The result of this change to itemization should be the following:
You always want to have some crafted gear and crafted gear for every spot will hold value, since it is the best obtainable statted gear and the only deciding factor for which statted piece you use is which unique bonuses you want (in other words, you pick the statted pieces that complement your other gear choices).
You always want some items with unique bonuses, or some items with set bonuses as once you have capped your stats with the best available stat sticks, there is no point to equipping more of them and the only remaining way to improve your character is through investing into unique bonuses.
You can introduce new gear to a single item category without automatically invalidating gear in every category. For example, adding new crafted items will only potentially invalidate old crafted items. Adding new unique items should not invalidate any older unique items and the same is true for set items.
Item bonuses can be more meaningful, due to lower overall stat pools and only using a limited number of items with bonuses.
Crafting becomes a much more effective currency sink, as the gear it creates always has some demand.
Examples of the types of bonuses I would like to see on unique or set items:
3 Set bonus Neck/Belt/Artefact for a set which has no stats - Gain an additional encounter power slot.
Gloves or Helmet Bonus - Overloads decay twice as fast but give twice the bonus.
Helmet Bonus - Your encounter powers have half their current cooldowns. You cannot change your encounter powers. After using an encounter power, it is switched out with another encounter power at random.
Helmet Bonus - You cannot see further than 20' from your character. Deal 10% increased damage to enemies within 10'.
Gloves Bonus - Gain Sequence of Skill. For the First 5 seconds of combat, your At-Wills do 10% increased damage. For second 5 seconds of combat, your Encounters deal 10% increased damage. For the third 5 seconds of combat, your daily powers gain 10% increased damage. For the next 5 seconds of combat all 3 power types gain 10% increased damage. The cycle restarts after reaching the final part of the sequence. Powers currently boosted have a sparkling UI panel like when the OP Divine Barrier has critical touch active.
Gloves Bonus - After using 5 altering power types (for example, encounter, at will, encounter, at will, encounter) your next used power will deal double damage. Dealing double damage or breaking the sequence resets the counter.
Boots Bonus - All feats are allocated but grant 55% of their full value.
Gloves Bonus - Your at wills no longer generate Action Points. Your dailies have their Action Point cost cut in half.
As you can see, these bonuses are much more impactful, both to performance and to character gameplay than current item bonuses.
Risks and Concerns.
Cannot be done in a single change, it modifies too many aspects off itemization at once.

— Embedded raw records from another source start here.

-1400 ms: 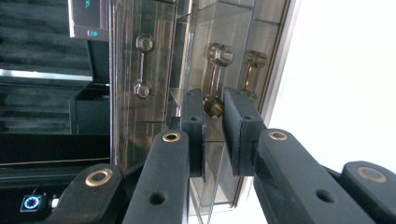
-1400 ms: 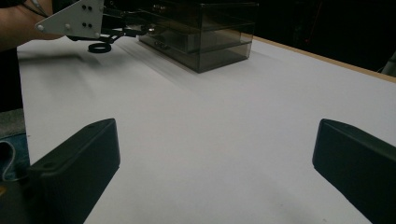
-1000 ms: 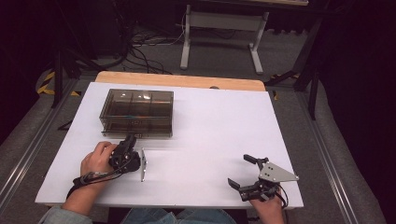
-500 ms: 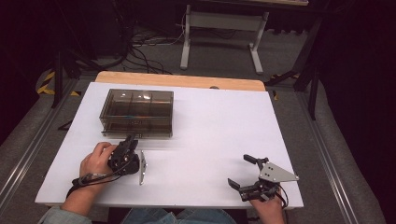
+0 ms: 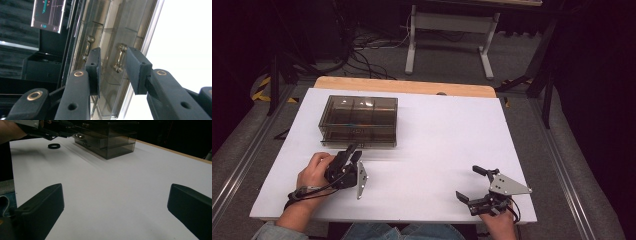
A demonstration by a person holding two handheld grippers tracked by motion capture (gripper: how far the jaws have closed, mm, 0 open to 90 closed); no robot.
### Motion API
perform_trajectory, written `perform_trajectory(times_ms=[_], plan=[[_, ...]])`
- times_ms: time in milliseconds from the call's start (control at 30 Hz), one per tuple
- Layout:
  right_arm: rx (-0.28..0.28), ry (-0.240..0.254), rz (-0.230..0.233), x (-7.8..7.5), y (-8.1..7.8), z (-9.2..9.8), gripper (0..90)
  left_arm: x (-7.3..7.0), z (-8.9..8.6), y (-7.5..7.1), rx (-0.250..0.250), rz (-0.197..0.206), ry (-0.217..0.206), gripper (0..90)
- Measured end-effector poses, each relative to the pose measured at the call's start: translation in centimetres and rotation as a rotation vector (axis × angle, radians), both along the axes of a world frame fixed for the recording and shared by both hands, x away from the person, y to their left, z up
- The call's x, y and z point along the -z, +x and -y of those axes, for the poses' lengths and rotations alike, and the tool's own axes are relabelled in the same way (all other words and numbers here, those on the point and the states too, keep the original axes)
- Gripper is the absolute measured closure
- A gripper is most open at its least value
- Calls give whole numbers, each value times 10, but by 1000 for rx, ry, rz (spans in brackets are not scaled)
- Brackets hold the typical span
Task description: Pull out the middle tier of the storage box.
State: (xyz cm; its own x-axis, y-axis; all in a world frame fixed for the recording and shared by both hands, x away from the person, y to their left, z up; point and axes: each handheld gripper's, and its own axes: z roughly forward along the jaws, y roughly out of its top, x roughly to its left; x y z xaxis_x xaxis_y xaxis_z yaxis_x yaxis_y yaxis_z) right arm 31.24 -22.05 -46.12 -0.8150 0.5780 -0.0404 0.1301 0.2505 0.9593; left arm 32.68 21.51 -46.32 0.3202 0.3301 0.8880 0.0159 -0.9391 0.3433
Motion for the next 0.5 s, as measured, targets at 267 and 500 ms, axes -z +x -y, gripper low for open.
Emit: perform_trajectory(times_ms=[267, 500], plan=[[-1, -2, 1, 0, 0, 0, 13, -16, -7, -3, 58, -59, -186, 633], [-1, 2, -2, 0, 0, 0, 13, -27, -13, -4, 98, -119, -341, 595]])
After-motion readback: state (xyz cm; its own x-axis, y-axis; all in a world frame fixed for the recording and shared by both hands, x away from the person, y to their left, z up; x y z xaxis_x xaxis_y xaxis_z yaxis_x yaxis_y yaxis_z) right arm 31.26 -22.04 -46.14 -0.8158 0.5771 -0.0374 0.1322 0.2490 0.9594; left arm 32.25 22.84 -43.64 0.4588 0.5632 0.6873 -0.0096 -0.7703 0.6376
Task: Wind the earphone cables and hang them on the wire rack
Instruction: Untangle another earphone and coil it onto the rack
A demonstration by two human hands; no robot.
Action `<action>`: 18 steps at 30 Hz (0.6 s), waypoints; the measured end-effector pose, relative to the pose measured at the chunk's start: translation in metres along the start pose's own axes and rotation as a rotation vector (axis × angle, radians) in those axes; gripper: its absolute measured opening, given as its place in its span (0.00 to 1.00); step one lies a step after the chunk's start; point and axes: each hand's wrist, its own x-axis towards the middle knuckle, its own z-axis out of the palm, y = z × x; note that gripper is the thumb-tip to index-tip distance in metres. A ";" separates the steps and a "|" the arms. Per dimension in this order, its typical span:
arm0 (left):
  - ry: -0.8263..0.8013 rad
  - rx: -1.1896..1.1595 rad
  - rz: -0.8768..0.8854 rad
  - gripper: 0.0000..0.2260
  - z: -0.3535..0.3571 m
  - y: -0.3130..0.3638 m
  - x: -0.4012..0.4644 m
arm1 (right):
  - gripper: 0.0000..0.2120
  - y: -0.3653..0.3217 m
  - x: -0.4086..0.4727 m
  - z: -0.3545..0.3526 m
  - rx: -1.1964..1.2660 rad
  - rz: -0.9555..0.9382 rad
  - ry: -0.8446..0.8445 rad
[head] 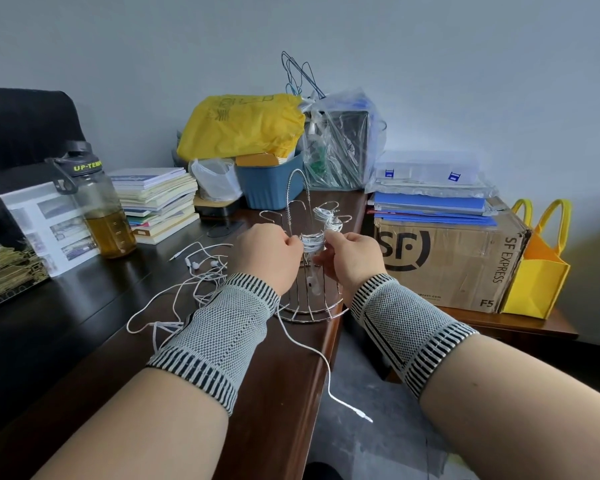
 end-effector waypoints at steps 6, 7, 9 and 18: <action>-0.039 0.046 0.011 0.18 0.000 0.002 -0.006 | 0.13 0.000 0.001 0.002 -0.020 -0.014 0.001; -0.045 0.054 0.022 0.18 0.001 0.001 -0.006 | 0.12 0.000 0.000 0.002 -0.016 -0.019 0.005; -0.060 0.064 0.043 0.18 0.002 -0.001 -0.008 | 0.10 0.001 -0.001 0.000 -0.013 -0.032 0.004; -0.077 0.004 0.104 0.10 0.001 -0.006 -0.018 | 0.03 0.010 -0.008 -0.008 0.010 -0.149 -0.046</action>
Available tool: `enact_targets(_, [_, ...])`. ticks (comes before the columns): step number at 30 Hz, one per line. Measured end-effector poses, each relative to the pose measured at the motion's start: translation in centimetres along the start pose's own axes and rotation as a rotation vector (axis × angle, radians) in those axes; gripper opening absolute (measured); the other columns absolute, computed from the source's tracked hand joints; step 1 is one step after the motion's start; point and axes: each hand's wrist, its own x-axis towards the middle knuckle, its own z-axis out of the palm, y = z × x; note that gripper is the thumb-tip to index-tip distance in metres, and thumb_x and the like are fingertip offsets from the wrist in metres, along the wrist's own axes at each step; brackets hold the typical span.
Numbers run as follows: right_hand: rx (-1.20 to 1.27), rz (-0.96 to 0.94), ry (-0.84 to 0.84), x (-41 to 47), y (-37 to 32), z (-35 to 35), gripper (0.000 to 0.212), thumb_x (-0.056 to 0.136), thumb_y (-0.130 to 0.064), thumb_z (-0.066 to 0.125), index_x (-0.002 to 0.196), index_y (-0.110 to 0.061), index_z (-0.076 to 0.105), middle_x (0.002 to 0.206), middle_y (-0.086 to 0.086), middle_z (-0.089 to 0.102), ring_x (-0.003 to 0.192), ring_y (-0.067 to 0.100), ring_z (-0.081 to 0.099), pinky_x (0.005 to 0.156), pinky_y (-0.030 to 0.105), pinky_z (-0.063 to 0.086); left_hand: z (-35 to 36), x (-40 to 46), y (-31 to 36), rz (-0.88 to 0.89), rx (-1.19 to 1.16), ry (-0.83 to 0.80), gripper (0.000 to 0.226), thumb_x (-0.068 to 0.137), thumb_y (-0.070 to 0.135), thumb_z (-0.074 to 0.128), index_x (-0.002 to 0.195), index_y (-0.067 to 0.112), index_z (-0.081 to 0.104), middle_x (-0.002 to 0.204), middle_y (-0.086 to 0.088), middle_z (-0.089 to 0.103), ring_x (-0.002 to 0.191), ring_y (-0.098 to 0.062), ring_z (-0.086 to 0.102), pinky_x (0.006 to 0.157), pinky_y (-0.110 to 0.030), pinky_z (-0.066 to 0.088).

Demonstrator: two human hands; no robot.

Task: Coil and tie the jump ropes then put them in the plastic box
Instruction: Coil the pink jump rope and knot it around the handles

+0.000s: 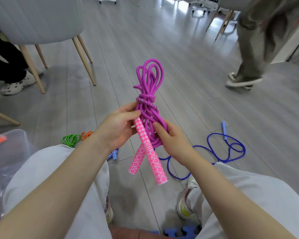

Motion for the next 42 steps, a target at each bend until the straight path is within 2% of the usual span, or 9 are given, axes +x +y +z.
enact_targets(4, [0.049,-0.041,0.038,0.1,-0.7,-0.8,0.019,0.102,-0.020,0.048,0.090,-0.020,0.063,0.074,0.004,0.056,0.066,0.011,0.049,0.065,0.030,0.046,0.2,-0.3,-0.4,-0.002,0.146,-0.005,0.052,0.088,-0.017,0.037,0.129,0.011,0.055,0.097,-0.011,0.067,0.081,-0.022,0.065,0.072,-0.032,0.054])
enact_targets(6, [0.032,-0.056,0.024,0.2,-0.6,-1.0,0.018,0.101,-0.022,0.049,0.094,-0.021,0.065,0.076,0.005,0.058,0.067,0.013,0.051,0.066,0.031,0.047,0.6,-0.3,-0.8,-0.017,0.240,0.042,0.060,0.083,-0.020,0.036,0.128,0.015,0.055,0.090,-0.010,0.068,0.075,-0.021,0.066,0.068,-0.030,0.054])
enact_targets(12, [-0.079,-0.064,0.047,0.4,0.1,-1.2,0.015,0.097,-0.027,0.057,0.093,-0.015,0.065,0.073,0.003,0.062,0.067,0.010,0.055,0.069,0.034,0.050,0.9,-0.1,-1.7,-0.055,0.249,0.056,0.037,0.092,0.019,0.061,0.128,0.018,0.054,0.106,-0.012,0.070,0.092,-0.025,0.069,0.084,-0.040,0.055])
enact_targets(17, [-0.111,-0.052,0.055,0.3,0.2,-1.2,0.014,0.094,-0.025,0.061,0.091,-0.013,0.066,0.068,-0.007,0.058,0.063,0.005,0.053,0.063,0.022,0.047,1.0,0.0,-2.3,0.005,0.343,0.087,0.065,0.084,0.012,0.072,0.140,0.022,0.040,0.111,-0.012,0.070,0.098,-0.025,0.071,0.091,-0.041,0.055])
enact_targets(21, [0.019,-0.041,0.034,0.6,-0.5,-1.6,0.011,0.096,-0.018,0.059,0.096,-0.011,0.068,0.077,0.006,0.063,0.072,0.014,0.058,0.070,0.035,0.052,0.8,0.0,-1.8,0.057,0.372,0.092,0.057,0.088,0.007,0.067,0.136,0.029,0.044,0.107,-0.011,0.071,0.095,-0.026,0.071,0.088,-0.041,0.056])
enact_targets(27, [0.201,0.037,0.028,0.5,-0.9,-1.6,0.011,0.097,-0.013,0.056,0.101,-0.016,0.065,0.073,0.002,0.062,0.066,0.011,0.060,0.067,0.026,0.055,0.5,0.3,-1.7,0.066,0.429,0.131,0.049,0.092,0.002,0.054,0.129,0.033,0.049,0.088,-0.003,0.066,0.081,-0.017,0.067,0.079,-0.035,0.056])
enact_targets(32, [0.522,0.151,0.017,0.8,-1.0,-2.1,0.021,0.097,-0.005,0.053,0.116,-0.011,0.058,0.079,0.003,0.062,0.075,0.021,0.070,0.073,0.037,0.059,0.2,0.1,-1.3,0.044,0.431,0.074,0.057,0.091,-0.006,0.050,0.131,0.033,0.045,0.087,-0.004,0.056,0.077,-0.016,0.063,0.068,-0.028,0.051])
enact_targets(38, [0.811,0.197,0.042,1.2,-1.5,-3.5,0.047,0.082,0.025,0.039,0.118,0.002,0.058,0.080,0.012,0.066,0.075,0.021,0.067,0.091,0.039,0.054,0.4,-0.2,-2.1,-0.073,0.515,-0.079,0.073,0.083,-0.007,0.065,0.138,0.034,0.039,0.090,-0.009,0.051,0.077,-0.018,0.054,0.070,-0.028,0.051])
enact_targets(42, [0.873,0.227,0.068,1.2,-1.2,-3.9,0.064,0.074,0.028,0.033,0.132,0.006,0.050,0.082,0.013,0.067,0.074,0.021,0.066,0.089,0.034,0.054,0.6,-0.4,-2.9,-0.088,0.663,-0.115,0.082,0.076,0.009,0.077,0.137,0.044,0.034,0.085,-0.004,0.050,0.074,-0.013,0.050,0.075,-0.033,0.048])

Necessitates that all older items become obsolete.
Necessitates that players properly understand the counter stats system, otherwise it is very easy for them to equip too many items with unique bonuses and end up with a character that is not functional.
Requires that items with unique bonuses are balanced very carefully, to prevent players from all using the same items.
Requires rebalancing the amount of Counter stats on all items and rebalancing the number of counter stats all enemies have.
This is a little too detailed/definitive for me to really comment on currently (This isn't your fault). Let me explain why. We are currently working on elements of CDP 1and therefore we will use this particular post along with others to help inform our decisions.
Edit: Actually in re-reading your post this is something I will come back to in Phase 2 of this CDP.